Saturday, July 25, 2009
I Am Not, But I Know I Am
I promise to blog on this really soon. However I know so many of you are wanting to see the progress. So I am posting a picture now and will return to blog later on. My work is in the lower right hand corner under the slash through the middle. The top part is Melody. =) We decided to divide the canvas last Sunday and work on our own sections. It is really neat to see how it is coming along and ties in together!! This Sunday I will be painting ALL three services! So please pray for me!! I have to run now, but promise to blog later!!! Be sure to check back for the update! You don't want to miss this blog! The title says it all!! =)
***UPDATE***
In the book of Exodus, inside the story of Moses and the burning bush, for the first time in recorded history, God tells us His name. Moses asks when I come to the children of Israel and they ask what is Your name, what do I say to them?? God replies, "I AM WHO I AM". God tells Moses to say to the children of Israel, I AM has sent me to you. (Exodus 3:13-15)

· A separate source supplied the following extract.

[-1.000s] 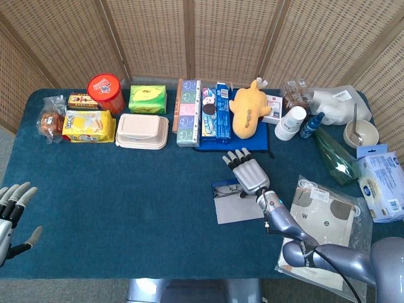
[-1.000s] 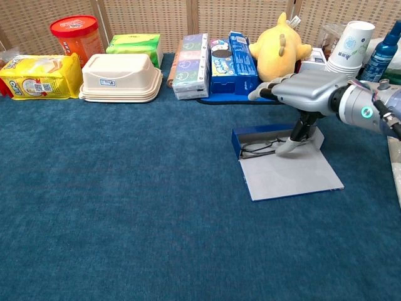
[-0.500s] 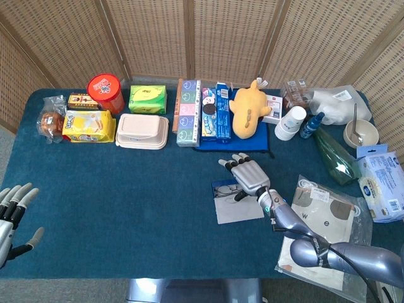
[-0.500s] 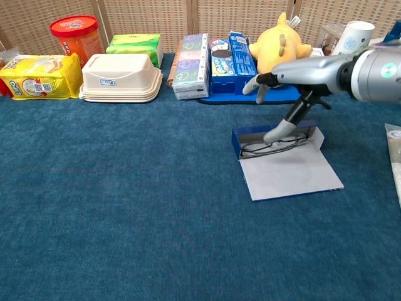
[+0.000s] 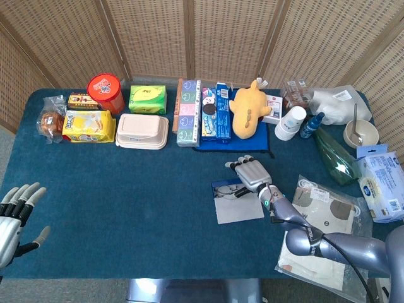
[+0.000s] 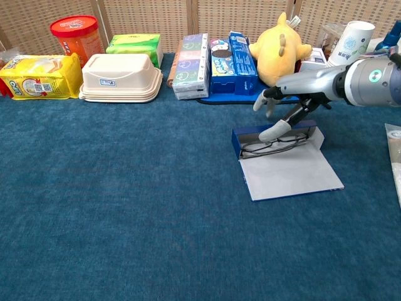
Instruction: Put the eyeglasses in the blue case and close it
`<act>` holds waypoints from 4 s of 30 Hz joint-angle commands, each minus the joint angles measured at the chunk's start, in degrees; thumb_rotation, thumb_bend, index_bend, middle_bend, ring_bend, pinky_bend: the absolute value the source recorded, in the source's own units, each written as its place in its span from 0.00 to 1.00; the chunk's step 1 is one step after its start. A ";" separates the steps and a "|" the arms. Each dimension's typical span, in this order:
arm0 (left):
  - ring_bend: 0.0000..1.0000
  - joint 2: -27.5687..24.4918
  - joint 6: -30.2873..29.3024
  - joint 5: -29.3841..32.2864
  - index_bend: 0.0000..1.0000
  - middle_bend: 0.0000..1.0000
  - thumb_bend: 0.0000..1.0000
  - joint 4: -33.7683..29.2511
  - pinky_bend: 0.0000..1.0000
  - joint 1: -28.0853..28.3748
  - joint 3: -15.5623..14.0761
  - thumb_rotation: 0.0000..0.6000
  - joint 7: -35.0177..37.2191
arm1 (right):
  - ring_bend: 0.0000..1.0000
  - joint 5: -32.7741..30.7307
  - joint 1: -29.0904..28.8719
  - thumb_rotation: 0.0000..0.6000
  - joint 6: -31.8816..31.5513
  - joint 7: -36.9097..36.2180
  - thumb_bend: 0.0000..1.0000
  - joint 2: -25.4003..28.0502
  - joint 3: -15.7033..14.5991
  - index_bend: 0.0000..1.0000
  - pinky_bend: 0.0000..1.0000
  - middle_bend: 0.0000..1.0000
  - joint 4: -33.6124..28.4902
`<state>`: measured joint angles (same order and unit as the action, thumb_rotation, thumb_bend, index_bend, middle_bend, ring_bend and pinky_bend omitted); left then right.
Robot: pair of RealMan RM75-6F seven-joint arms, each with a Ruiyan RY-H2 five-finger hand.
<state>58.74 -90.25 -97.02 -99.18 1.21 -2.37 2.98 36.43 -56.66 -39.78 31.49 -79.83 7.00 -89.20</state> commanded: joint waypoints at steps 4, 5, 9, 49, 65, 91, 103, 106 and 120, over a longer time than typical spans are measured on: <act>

This was our message for the third week of "Canvas",I am not, but I know I Am. It takes us out of the picture and puts God in the picture. God wanted us to know His name and it is I AM. Since His name is I Am, our name is I Am Not. Who is going to take care of us? I AM When life gets hard and we want to give in, who is going to stand beside us to make sure we pull through?? I AM Who is going to be a father to my child?? I AM Who is going to take care of me when I am sick?? I AM Who is going to make sure we are fed?? I AM Who is going to love me?? I AM The list just goes on and on. IV explained this beautifully. It was what has been my favorite message in all the history of Epic.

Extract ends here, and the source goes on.